De Vidal, algunas de cuyas mejores piezas fueron reunidas en un volumen por la editorial Aguilar en 2002, siempre se afirma que, caso inédito en el periodismo taurino, consiguió que su artículo fuese leído a diario por un sinfín de ciudadanos poco o nada interesados por el mundillo de los toros, tales eran la elegancia de su ironía, su ingenio para combinar tradición y modernidad, su prodigioso dominio del idioma.

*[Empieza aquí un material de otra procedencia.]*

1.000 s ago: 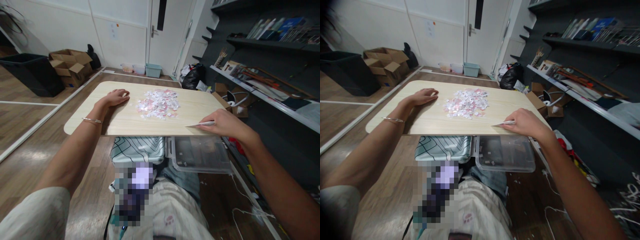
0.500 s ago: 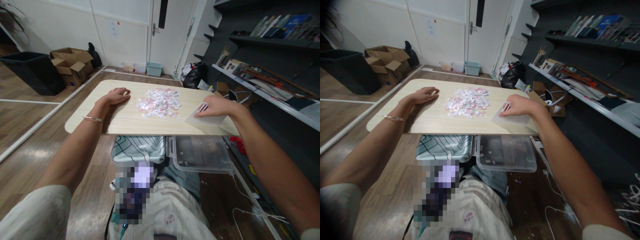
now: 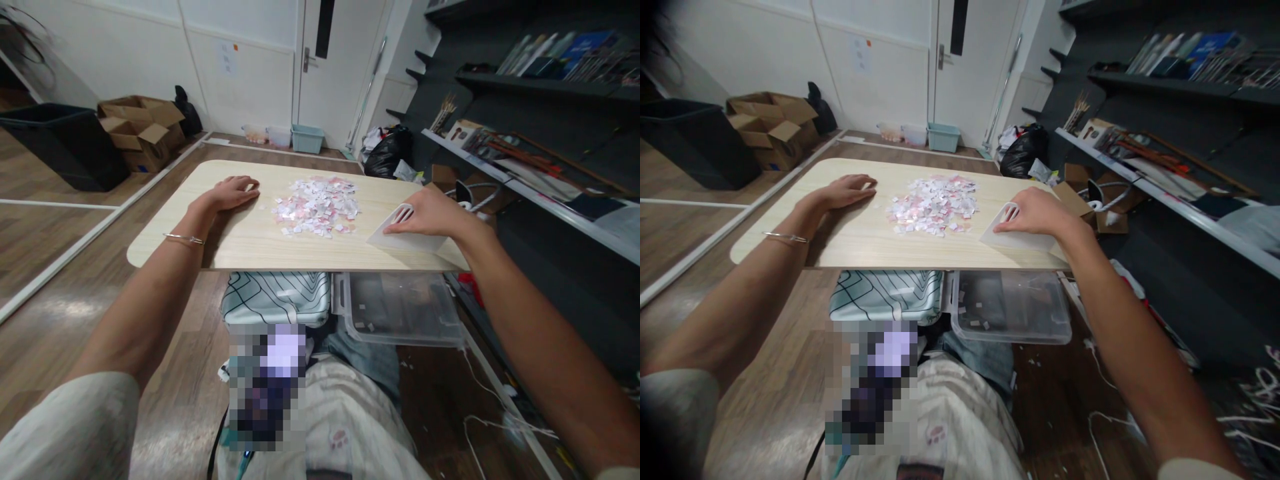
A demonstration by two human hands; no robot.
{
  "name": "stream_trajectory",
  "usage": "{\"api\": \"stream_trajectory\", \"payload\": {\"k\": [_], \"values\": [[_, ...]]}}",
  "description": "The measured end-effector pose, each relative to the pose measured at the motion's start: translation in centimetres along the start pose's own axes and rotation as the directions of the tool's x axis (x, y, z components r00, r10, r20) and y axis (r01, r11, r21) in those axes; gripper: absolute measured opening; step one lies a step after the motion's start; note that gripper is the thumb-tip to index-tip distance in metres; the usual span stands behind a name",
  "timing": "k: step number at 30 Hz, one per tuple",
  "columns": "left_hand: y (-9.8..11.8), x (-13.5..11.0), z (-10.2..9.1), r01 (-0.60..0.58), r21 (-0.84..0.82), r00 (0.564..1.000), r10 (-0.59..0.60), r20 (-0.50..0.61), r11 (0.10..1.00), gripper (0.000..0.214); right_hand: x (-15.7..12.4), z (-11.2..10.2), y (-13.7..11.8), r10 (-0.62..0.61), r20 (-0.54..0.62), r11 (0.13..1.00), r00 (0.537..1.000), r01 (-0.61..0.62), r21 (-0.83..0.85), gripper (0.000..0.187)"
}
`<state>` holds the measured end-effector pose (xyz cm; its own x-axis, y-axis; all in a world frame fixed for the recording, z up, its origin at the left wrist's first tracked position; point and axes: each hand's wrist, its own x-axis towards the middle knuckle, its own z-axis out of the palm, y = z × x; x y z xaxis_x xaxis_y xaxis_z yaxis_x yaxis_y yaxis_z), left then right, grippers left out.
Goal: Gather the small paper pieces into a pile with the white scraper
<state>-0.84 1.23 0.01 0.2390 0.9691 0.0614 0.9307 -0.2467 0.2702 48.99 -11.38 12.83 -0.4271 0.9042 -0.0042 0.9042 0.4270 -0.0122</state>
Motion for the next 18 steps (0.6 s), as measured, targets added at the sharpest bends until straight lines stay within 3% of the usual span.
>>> {"api": "stream_trajectory", "payload": {"k": [10, 18], "values": [[-0.1, 0.1, 0.2, -0.010, 0.030, 1.000, 0.011, -0.021, 0.999, 0.073, 0.6, -0.4, -0.7, 0.008, -0.005, 0.998, 1.000, -0.008, 0.067, 0.061], [-0.2, 0.0, 0.0, -0.022, 0.008, 1.000, 0.022, -0.011, 1.000, 0.072, 2.5, -0.6, -1.2, -0.021, 0.056, 0.986, 0.998, 0.011, 0.169, 0.067]]}}
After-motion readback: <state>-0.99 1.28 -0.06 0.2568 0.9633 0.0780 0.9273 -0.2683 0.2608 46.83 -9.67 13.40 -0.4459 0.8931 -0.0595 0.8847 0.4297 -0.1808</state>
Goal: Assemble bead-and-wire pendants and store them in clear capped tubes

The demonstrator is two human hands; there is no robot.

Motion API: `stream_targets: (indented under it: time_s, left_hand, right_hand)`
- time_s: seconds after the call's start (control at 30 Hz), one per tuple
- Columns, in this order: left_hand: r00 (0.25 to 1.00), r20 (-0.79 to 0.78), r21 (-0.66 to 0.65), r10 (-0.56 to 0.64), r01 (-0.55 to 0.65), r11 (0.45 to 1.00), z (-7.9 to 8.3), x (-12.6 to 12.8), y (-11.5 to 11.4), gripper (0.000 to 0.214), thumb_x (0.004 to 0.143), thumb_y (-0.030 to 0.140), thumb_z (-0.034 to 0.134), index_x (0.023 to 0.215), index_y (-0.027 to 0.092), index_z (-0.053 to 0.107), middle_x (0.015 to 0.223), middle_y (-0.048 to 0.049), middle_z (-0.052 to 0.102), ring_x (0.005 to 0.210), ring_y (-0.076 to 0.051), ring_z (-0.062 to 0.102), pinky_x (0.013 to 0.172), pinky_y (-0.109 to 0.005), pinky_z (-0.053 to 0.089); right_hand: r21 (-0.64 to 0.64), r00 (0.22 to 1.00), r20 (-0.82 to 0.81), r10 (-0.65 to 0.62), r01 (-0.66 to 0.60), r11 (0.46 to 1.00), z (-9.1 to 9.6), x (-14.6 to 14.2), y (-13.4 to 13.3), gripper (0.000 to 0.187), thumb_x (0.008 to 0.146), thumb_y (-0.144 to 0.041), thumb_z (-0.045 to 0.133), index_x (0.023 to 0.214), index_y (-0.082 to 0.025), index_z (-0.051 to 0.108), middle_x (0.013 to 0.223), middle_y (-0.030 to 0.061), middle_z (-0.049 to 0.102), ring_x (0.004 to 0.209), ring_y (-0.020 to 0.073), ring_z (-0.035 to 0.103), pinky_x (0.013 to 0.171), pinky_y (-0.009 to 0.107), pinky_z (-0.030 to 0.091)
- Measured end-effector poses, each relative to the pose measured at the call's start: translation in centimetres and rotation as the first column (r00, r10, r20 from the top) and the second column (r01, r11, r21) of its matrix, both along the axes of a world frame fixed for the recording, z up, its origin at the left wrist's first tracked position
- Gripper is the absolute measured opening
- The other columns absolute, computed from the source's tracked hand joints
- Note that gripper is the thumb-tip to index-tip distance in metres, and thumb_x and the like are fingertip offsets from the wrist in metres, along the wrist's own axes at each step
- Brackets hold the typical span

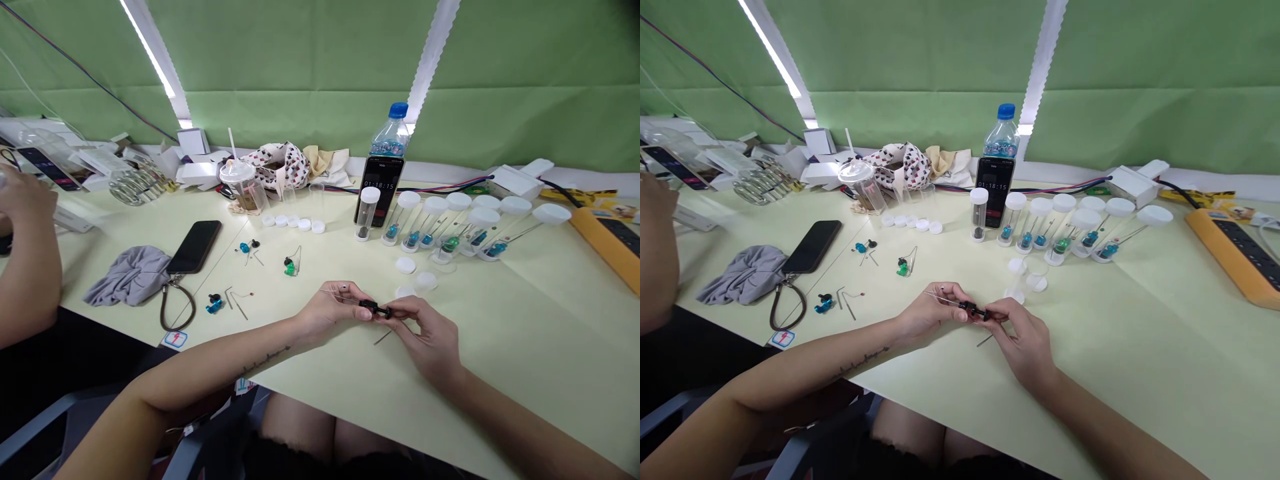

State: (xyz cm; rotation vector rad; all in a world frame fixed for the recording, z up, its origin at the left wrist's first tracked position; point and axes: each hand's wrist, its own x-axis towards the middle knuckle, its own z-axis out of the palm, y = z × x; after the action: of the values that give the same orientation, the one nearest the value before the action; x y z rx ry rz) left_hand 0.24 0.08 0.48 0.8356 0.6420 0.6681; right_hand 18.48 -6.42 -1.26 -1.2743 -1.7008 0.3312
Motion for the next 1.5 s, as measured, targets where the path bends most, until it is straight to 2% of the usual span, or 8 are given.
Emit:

Pero de esa capacidad suya de activar el interés de los legos no ha de inferirse, ni mucho menos, que sus crónicas resultasen superficiales o faltas de rigor: defensor acérrimo de la pureza de la fiesta y de la integridad del toro bravo, su estilo, entre lo culto y lo popular, que transita del añejo vocabulario taurino a los neologismos más audaces, brota de un profundo conocimiento de todos los aspectos de la tauromaquia, que supo explicar como nadie.

Vidal nos contagia su entusiasmo por el toreo auténtico y también su pesimismo por el porvenir de la fiesta, ya entonces amenazada por el fraude y las golfadas sistemáticas de unos y otros. El crítico denuncia abiertamente el afeitado de los toros («Cada barbero tiene su estilo y unos dejan los cuernos de los toros redonditos, otros poquillo puntiagudos, o acaso se sienten artistas y esculpen allí figuras»), cuando no prácticas aún más turbias («Saltaron a la arena dos toros borrachos perdidos. Tuvieron que cogerla de anís, o no se explica su actitud»), e insiste en protestar contra los modernos alivios y enjuagues que arruinan el espectáculo: «La fiesta de los toros actual es como se desarrolló ayer en Bilbao. Primero tritura los toros la acorazada de picar, luego el matador los ahoga. No se trata de que les meta la cabezota en una palangana de agua, aunque todo se andará».

Algunos de los pasajes más deliciosos nacen de un costumbrismo guasón con el que lo mismo glosa las opíparas meriendas de los blusas de Pamplona que dibuja el frío pelón de la plaza de Valdemorillo. Pero Vidal no se olvida nunca de hacer orbitar sus crónicas en torno al toro, centro de la fiesta («Los Pablo Romero son los gallitos de la ganadería de bravo (…), cuajo y trapío para admirar a la afición, espantar a la torería y enternecer el corazoncito de las vacas guapas»), y a los matadores que se encargan de su lidia. 

Por algunos siente una predilección indisimulada, como Antonio Chenel («Cuando Antoñete se atrajo al toro y lo llevó, embebido, humillado, seguramente embrujado, en dos ayudados por bajo de asombro, y luego se lo echó por delante con el de pecho, aquel sí era llevar la técnica y el arte de torear a la cumbre, aquella sí fue locura en la plaza»). A otros los deja en evidencia por aburridos y pegapases («Pegaba derechazos Enrique Ponce y en la plaza no se oía más que toser. Algo pasa. Los españoles tosemos mucho últimamente y la Organización Mundial de la Salud, OMS para los amigos, le echa la culpa al tabaco (...) Sin embargo, los ataques de tos, por lo menos en la Maestranza, solo se oían cuando Ponce pegaba derechazos»). Y a alguno que otro lo aplaude por mantener su personalidad frente a los adalides de los nuevos tiempos: «El público salió muy enfadado con Pepe Luis Vázquez porque no había querido trabajar. Ignora el público que un torero no trabaja. Un torero es un caballero y está mundialmente aceptado que los caballeros no trabajan. Los caballeros no trabajan ni se visten de marrón. De tabaco y oro, en cambio, sí está permitido».

Joaquín Vidal, casi nadie al aparato, escribió estas cosas durante más de un cuarto de siglo en El País, el mismo periódico que ahora elimina la información taurina de sus ediciones impresas. Y uno, aficionado a los toros y a los diarios de papel, medita que cada vez se lo ponen más difícil para disfrutar un poquitín.